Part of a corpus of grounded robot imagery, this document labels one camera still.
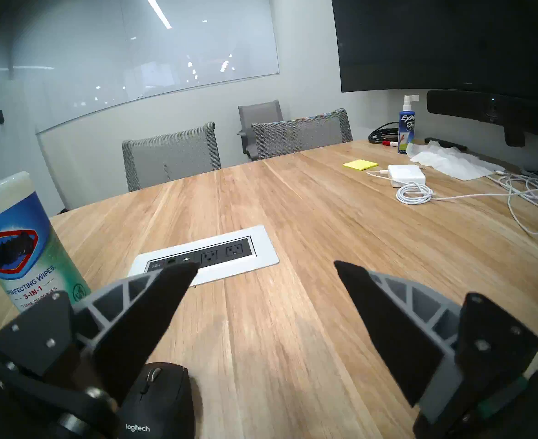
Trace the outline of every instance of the screw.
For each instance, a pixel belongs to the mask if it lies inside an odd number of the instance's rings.
[[[481,352],[490,351],[490,344],[485,340],[476,340],[475,346]]]

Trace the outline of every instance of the electrical outlet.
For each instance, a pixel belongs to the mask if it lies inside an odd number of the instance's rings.
[[[201,258],[202,266],[201,267],[204,268],[206,266],[211,266],[214,263],[216,263],[217,259],[218,259],[218,251],[216,250],[209,250],[207,252],[202,252],[202,258]]]
[[[226,242],[191,252],[180,253],[149,263],[148,270],[163,269],[166,266],[182,264],[187,262],[198,262],[201,268],[214,266],[234,259],[239,259],[252,254],[247,238],[239,241]]]
[[[226,247],[226,256],[240,255],[243,253],[243,244],[230,245]]]

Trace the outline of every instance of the white power adapter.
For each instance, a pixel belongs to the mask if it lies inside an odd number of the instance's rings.
[[[393,187],[403,187],[410,182],[425,186],[425,175],[417,165],[389,165],[387,175]]]

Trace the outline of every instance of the mesh chair back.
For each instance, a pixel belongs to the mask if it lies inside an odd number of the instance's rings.
[[[242,131],[249,139],[254,141],[255,134],[251,130],[251,125],[255,122],[277,122],[283,120],[279,100],[266,102],[264,104],[248,105],[239,107],[240,124]]]
[[[129,192],[221,168],[214,123],[123,142]]]
[[[253,130],[261,159],[352,141],[344,108],[311,118],[254,123]]]

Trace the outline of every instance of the coiled white cable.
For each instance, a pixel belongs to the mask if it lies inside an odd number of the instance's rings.
[[[387,174],[387,172],[388,172],[387,170],[373,171],[373,172],[367,171],[367,174],[373,177],[379,177],[381,179],[386,179],[390,181],[391,179],[388,177],[377,176],[376,174],[373,174],[373,173]],[[502,175],[498,179],[495,179],[492,176],[486,176],[486,177],[491,179],[494,183],[500,185],[502,188],[505,188],[506,190],[508,190],[508,193],[474,193],[472,195],[459,195],[456,197],[437,198],[435,196],[436,192],[434,192],[428,186],[424,184],[417,184],[414,182],[410,182],[410,183],[402,183],[405,185],[401,186],[397,190],[395,197],[398,199],[400,203],[409,204],[411,206],[416,205],[416,204],[427,203],[428,201],[431,201],[431,200],[446,201],[446,200],[456,200],[458,198],[471,198],[471,197],[507,197],[507,205],[509,206],[509,212],[511,212],[511,216],[513,217],[515,222],[526,233],[531,234],[531,235],[538,235],[538,231],[530,231],[524,225],[521,224],[521,222],[515,215],[515,212],[513,212],[513,207],[511,206],[511,197],[520,196],[525,201],[528,201],[529,203],[538,207],[538,180],[535,178],[530,178],[528,176],[522,176],[520,174],[504,174],[503,172],[500,172],[500,171],[498,171],[497,173]],[[516,189],[515,187],[513,187],[513,182],[525,183],[526,190]]]

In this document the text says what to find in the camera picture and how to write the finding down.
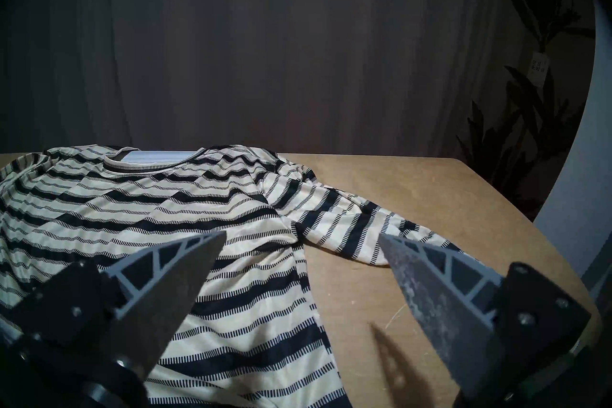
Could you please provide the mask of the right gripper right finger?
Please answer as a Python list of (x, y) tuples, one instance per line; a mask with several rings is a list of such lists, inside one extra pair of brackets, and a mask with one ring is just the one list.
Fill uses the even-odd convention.
[(456, 401), (553, 401), (591, 313), (525, 262), (505, 276), (447, 247), (381, 234), (407, 306), (459, 387)]

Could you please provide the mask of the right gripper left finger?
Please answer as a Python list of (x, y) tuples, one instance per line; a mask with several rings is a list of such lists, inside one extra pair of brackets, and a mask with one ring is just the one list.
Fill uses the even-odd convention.
[(95, 361), (127, 361), (143, 380), (192, 309), (226, 242), (218, 231), (143, 248), (99, 270), (65, 267), (12, 308), (39, 342)]

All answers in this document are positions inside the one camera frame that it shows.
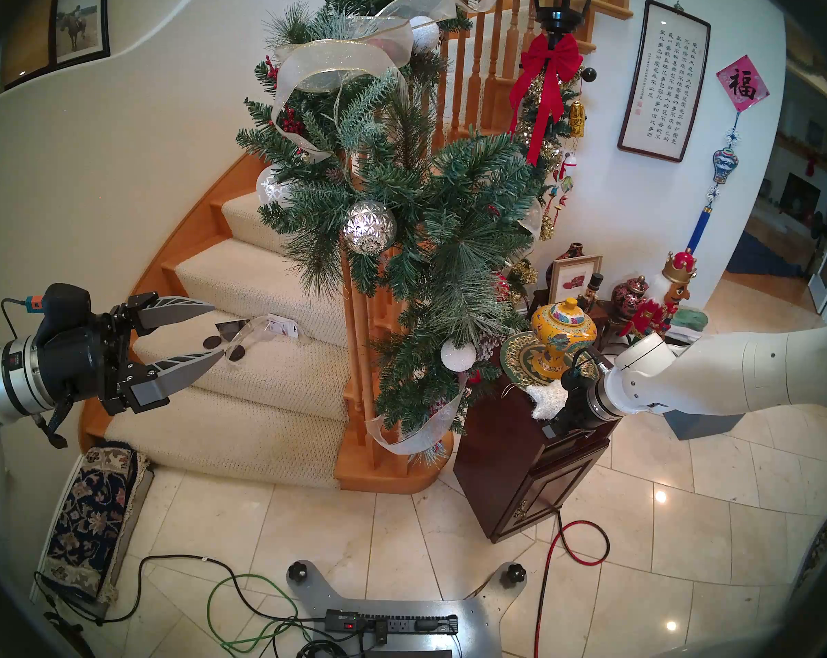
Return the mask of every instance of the cabinet door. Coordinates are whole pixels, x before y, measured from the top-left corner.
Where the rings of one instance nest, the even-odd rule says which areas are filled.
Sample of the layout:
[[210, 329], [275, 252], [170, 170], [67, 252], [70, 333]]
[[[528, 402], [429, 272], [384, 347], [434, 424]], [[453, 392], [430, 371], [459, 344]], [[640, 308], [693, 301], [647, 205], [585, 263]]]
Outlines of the cabinet door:
[[554, 509], [562, 506], [607, 447], [608, 439], [587, 454], [567, 457], [565, 462], [561, 460], [532, 472], [520, 486], [518, 497], [510, 507], [511, 513], [506, 514], [493, 541], [497, 542], [552, 516]]

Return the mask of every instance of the marble floor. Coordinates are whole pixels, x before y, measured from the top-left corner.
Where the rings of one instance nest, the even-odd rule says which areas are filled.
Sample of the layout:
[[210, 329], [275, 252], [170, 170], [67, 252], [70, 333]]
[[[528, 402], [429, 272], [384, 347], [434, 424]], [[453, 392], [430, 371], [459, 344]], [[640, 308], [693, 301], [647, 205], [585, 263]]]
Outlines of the marble floor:
[[[710, 332], [819, 324], [802, 308], [727, 281], [707, 311]], [[136, 569], [150, 553], [208, 555], [281, 588], [289, 564], [309, 559], [345, 597], [384, 599], [463, 598], [498, 565], [516, 560], [529, 582], [501, 623], [502, 648], [508, 658], [529, 658], [554, 524], [545, 521], [490, 544], [452, 473], [454, 460], [438, 482], [414, 496], [258, 484], [157, 467], [110, 617], [132, 606]], [[691, 441], [677, 440], [656, 415], [627, 418], [563, 515], [600, 524], [612, 547], [595, 567], [555, 550], [542, 658], [649, 656], [769, 624], [782, 613], [802, 556], [827, 515], [827, 410], [786, 406], [750, 413], [728, 434]], [[573, 551], [601, 554], [598, 535], [580, 526], [567, 533]], [[94, 653], [226, 656], [206, 618], [207, 597], [225, 572], [190, 560], [149, 561], [144, 572], [131, 619], [85, 628]], [[249, 602], [263, 612], [290, 613], [266, 583], [250, 578], [246, 587]], [[214, 594], [211, 621], [225, 639], [255, 637], [264, 624], [229, 585]], [[285, 633], [279, 655], [293, 658], [302, 644], [299, 633]]]

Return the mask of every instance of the crown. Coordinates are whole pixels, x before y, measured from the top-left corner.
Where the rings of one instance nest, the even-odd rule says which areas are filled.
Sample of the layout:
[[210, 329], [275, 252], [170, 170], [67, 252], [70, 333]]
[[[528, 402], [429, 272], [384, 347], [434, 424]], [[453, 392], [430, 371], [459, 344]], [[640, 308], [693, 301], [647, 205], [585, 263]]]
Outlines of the crown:
[[675, 256], [667, 254], [666, 264], [664, 265], [664, 277], [672, 282], [679, 282], [681, 284], [688, 284], [691, 279], [697, 276], [697, 267], [695, 264], [697, 260], [691, 254], [691, 250], [687, 249], [684, 252], [679, 252]]

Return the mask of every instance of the wooden cabinet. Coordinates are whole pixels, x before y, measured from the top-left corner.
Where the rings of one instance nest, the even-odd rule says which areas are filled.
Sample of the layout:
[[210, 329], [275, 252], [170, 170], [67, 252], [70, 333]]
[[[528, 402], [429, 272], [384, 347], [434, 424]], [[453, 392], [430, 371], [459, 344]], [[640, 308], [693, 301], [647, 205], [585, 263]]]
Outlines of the wooden cabinet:
[[[503, 375], [498, 384], [503, 391], [509, 381]], [[465, 419], [454, 473], [492, 542], [552, 519], [608, 448], [616, 424], [556, 434], [532, 409], [514, 387], [504, 398], [481, 399]]]

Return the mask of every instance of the carpeted stair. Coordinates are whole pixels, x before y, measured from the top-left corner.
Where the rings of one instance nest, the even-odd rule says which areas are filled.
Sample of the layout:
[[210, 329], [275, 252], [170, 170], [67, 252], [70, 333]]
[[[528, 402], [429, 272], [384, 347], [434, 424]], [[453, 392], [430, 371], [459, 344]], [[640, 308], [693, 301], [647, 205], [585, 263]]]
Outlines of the carpeted stair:
[[275, 313], [294, 318], [313, 341], [285, 337], [222, 360], [196, 384], [147, 414], [117, 415], [105, 436], [155, 462], [217, 476], [336, 487], [335, 459], [346, 426], [349, 379], [341, 299], [305, 296], [280, 254], [282, 236], [261, 223], [255, 193], [222, 207], [233, 238], [177, 266], [189, 296], [217, 310], [136, 340], [143, 362], [203, 349], [215, 323]]

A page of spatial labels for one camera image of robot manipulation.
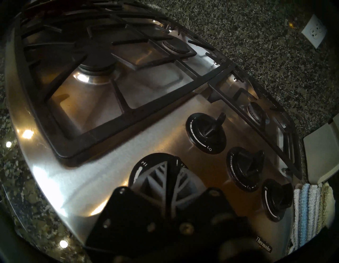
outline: burner cap
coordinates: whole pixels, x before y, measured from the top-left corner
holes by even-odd
[[[81,52],[87,54],[87,58],[80,64],[79,69],[90,75],[102,75],[107,71],[111,71],[117,60],[113,57],[109,49],[96,47],[93,45],[85,46]]]
[[[190,51],[188,45],[184,41],[176,37],[174,37],[173,39],[164,40],[162,43],[165,47],[177,53],[185,54]]]
[[[265,114],[264,110],[257,104],[256,102],[251,102],[247,107],[247,112],[249,113],[250,117],[257,122],[258,124],[261,123],[262,113]],[[266,114],[266,124],[270,122],[267,114]]]

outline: electrical outlet
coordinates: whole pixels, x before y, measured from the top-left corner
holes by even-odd
[[[302,31],[302,34],[312,43],[315,48],[320,45],[326,33],[326,27],[316,17],[316,15],[313,15],[311,17],[311,19]]]

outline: control knob
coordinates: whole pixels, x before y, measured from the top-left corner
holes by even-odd
[[[191,142],[205,153],[221,153],[226,147],[226,135],[222,127],[225,119],[225,113],[221,113],[218,119],[204,113],[192,114],[186,121]]]
[[[235,184],[246,192],[259,187],[260,174],[264,166],[263,151],[250,153],[242,147],[233,147],[227,153],[227,168]]]
[[[261,198],[268,218],[279,222],[286,209],[292,206],[293,186],[291,183],[281,185],[273,179],[266,179],[262,184]]]

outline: speckled granite
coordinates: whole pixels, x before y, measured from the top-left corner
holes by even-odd
[[[315,50],[300,33],[312,15],[305,8],[278,1],[141,2],[185,25],[259,80],[290,113],[301,138],[339,112],[336,50],[330,34]],[[88,262],[79,242],[35,184],[16,142],[5,106],[3,55],[0,46],[2,202],[12,213],[18,232],[31,244],[61,261]],[[12,142],[10,148],[5,146],[7,141]],[[70,244],[66,249],[58,245],[62,239]]]

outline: towel
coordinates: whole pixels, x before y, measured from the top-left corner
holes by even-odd
[[[328,191],[328,183],[325,183],[321,188],[320,201],[319,201],[319,218],[317,225],[317,234],[319,234],[320,230],[324,227],[324,200],[325,200],[325,192]]]
[[[334,220],[334,214],[335,214],[335,200],[334,200],[334,196],[333,196],[333,189],[332,187],[329,186],[328,183],[327,184],[327,189],[325,191],[325,197],[324,197],[324,226],[326,226],[327,228],[330,228],[330,226],[333,223]]]
[[[313,229],[314,225],[316,225],[315,211],[316,211],[317,190],[318,190],[317,185],[311,185],[308,191],[308,223],[307,223],[306,242],[310,241],[313,238]]]
[[[291,241],[292,247],[289,250],[289,254],[291,254],[294,250],[299,248],[298,242],[298,228],[299,228],[299,196],[300,189],[294,189],[293,192],[293,200],[294,200],[294,224],[292,228]]]
[[[321,195],[322,183],[318,184],[317,195],[316,195],[316,206],[314,209],[314,225],[313,225],[313,234],[312,237],[315,237],[317,234],[317,226],[319,220],[319,205],[320,205],[320,195]]]
[[[301,189],[299,200],[299,244],[303,246],[307,239],[307,223],[308,223],[308,191],[310,184],[304,184]]]

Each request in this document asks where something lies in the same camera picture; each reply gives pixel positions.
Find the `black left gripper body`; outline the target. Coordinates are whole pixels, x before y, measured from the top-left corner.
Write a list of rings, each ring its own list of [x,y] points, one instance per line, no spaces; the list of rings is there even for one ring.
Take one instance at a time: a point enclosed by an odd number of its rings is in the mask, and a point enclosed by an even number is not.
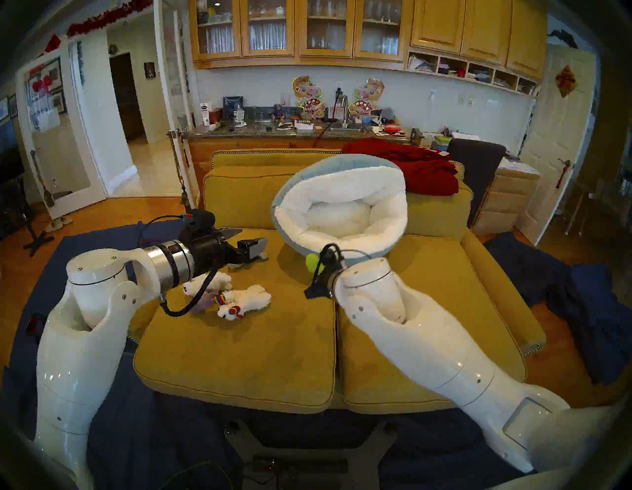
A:
[[[238,246],[217,232],[217,228],[207,228],[190,232],[190,253],[193,258],[193,276],[218,271],[228,264],[247,264],[242,262]]]

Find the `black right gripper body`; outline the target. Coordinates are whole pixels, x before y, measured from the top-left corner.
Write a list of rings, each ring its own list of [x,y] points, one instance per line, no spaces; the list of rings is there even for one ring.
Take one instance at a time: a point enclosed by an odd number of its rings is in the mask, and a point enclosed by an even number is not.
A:
[[[333,297],[332,283],[335,276],[335,269],[323,269],[321,272],[314,271],[312,276],[312,282],[305,289],[306,299],[327,298]]]

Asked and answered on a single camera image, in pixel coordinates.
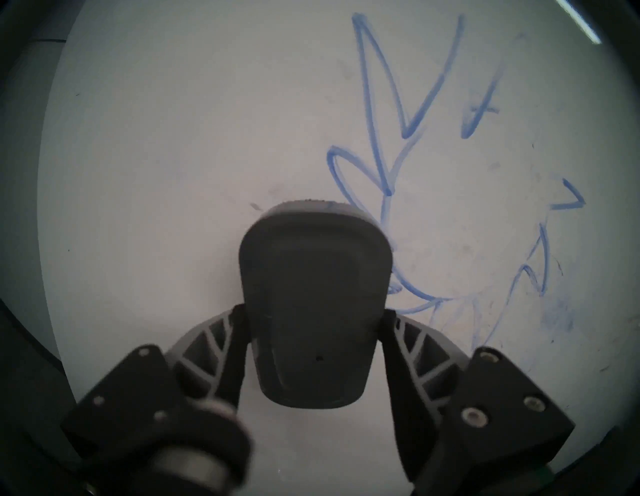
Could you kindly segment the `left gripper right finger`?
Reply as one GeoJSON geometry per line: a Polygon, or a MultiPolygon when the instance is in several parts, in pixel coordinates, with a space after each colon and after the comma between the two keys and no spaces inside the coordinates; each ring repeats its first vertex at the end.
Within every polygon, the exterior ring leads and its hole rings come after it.
{"type": "Polygon", "coordinates": [[[377,328],[402,469],[413,485],[494,485],[550,462],[575,423],[503,352],[466,365],[417,322],[377,328]]]}

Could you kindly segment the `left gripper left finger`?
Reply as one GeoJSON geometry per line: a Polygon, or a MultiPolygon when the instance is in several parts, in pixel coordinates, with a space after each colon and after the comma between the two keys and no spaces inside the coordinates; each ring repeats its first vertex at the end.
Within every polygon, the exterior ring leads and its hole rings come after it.
{"type": "Polygon", "coordinates": [[[77,453],[98,453],[150,424],[156,412],[191,401],[238,409],[248,347],[244,304],[187,331],[167,351],[131,351],[66,415],[61,429],[77,453]]]}

::::::::::

Exercise details: Here the job is to output the lines from the top of the listing through the line holding "Trace the outline of every instance of the electrical", word for word and without pictures.

Result of the task:
Part of a corpus of grounded robot imagery, this document labels one camera still.
Trace the outline of every instance of the screw.
For each instance, a pixel belongs to the mask if it lies inside an odd number of the instance's rings.
[[[481,352],[490,351],[490,344],[485,340],[476,340],[475,346]]]

Trace the outline of every instance of the electrical outlet.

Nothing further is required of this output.